Location: This monument faced Hillsborough Street and is parallel to South Salisbury Street. It is surrounded by trees and a paved pathway. Directly behind the monument is the State Capitol building.
 
Landscape: The monument is located at the end of Hillsborough Street on the west side of the capitol grounds.
 
City: Raleigh
 
County: Wake
 
Subjects: Civil War

 

Latitude: 
35.78043
Longitude: 
-78.64005
Subjects: 
Origin - location: 

Comments

It’s gone now!

No it's not. The one at the top, 75ft up, is still there.

Gone now ;)

Greetings from June, 2020! I am future man! I have come to tell you all that institutional racism is real, and now everybody knows it!

Hey FutureMan,

Thankfully, this statue (the two confederate figures on it) has been taken down by protesters that believe honoring people who fought for their right to be slaveholders should not be deified by the state.

Happy Juneteenth everyone!

You could of told us sooner... Thanks

I'm a Yankee and would have fought for the Union in the Civil War... but North Carolina is my adopted home and I love this great State.

That said, I strongly believe that removing this monument to the Confederate Soldiers of North Carolina who gave everything they had for their State would be the ultimate insult to their sacrifice.

This monument consecrates their valor, courage, and dedication to the state they fought and died to protect. The vast majority of those southern Patriots never owned a slave and did not go into battle to preserve the institution of slavery. Rather, they gave their lives for their State, their land, their homes, and their families.

Moving this monument dishonors and disrespects everything they fought for and says they shed their blood for nothing. It also is a slap in the face to their descendants... because it shouts loud that their ancestors (from not so long ago) were somehow despicable, contemptible, and shameful and do not deserve the honor of a place on the grounds of our Capitol.

The importance of understanding why this monument and others were built is centered around the TIME it was built. Proposed in 1892 and dedicated in 1895, this monument is steeped in the Jim Crow idea of subjugation of those who had been enslaved and also their descendants. It is a virtual monument to remind and intimidate people who did not understand their “place” in life and thus try to vote as the 15th amendment gave them the right to do. Of course, states’ rights proponents can argue that the war was not necessarily about slavery but a quick read of the Confederate Constitution says otherwise. Yes, there were many non-slaveholding youth and grown men who fought for what they considered their country. But that was not the main reason for the statues. It’s past time for native North Carolinians like me to face our history and ourselves. We must stand up and recognize the message these monuments ,built years after the war, are really saying. In 1895 the message was know your place and stay in it.
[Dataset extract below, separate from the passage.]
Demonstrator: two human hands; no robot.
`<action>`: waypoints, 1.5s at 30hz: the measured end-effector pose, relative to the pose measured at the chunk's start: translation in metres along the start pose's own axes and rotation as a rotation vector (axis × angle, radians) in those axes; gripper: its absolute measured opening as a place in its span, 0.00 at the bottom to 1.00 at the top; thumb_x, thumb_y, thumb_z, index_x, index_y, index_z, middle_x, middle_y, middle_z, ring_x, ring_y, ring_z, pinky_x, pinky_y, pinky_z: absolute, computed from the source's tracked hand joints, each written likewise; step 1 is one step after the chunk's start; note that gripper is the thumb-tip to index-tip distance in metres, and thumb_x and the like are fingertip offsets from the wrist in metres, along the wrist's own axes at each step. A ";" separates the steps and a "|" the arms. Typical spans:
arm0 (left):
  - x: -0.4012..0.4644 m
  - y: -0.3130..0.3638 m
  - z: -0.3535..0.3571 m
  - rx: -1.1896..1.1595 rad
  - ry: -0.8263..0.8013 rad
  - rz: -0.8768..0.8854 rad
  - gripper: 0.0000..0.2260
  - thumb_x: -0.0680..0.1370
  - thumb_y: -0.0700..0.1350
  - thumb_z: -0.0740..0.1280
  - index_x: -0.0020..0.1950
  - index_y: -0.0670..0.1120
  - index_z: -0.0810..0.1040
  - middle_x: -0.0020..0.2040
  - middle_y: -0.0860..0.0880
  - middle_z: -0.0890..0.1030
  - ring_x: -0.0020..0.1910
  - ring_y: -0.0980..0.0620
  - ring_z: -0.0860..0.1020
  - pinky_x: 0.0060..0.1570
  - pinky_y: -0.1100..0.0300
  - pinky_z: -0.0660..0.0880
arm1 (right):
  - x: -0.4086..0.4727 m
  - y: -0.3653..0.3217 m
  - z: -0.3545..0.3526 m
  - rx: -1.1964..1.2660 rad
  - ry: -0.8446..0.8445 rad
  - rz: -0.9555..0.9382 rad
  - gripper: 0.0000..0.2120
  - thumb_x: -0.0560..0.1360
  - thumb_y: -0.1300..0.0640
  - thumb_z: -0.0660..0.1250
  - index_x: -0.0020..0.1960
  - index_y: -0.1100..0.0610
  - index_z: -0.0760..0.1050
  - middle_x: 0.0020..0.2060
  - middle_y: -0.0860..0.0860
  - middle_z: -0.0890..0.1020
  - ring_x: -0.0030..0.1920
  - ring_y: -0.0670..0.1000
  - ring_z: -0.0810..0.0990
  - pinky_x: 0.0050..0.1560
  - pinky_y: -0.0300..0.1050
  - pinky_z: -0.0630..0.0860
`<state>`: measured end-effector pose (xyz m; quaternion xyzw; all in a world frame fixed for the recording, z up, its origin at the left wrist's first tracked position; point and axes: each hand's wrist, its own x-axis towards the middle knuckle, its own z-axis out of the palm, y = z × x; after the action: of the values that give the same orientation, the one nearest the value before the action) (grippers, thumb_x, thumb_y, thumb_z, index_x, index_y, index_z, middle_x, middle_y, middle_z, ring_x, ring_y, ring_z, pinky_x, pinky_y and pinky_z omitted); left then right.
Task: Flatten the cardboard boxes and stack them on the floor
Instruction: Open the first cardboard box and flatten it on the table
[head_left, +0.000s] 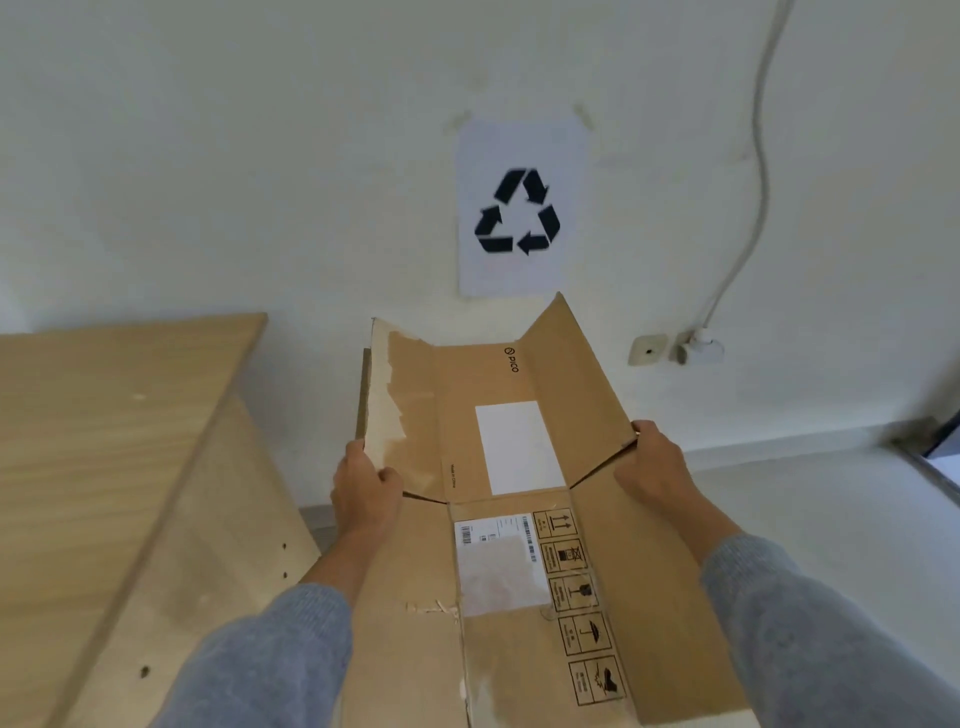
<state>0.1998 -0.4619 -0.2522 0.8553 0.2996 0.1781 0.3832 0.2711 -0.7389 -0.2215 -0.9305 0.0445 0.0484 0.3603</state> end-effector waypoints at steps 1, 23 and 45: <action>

It still says that to many who feel the pain of years of their ancestors’ grief.

I understand your points about the historical context of the time period when this monument was erected. But unlike those sponsored by the UDC , this monument is very simply a memorial to the dead. It does not contain the common UDC rhetoric about The Lost Cause and the Glory of the Confederacy.

Lost in all the statue discussion is the fact that most Southern families lost one or many relatives in the war. Regardless of the reasons for the war, the grief of losing husbands, sons, fathers, brothers, uncles, cousins was as real then as it would be now.

Why wouldn’t there be support for a memorial to the dead? Is there no way to separate the grief of war from the politics of war?

These men and the State of North Carolina fought to maintain the institution of slavery. 50 years after his murder, why isn't there a single statue of Martin Luther King anywhere in the Old South? Why hasn't any city or state erected a 15 foot statue of him on a 50 foot pedestal in the center of a city? Wasn't he a Christian? Didn't he advocate non-violence? Slavery was bad, but the Jim Crow Era was worst. Does the south acknowledge the 4,000+ lynching that occurred through the 1950's and 1960's? Does the state of North Carolina brag that no Federal Anti-Lynching law was NEVER passed by the federal government? Who blocked its passage? Keep your history, but give a BALANCE account of it, please.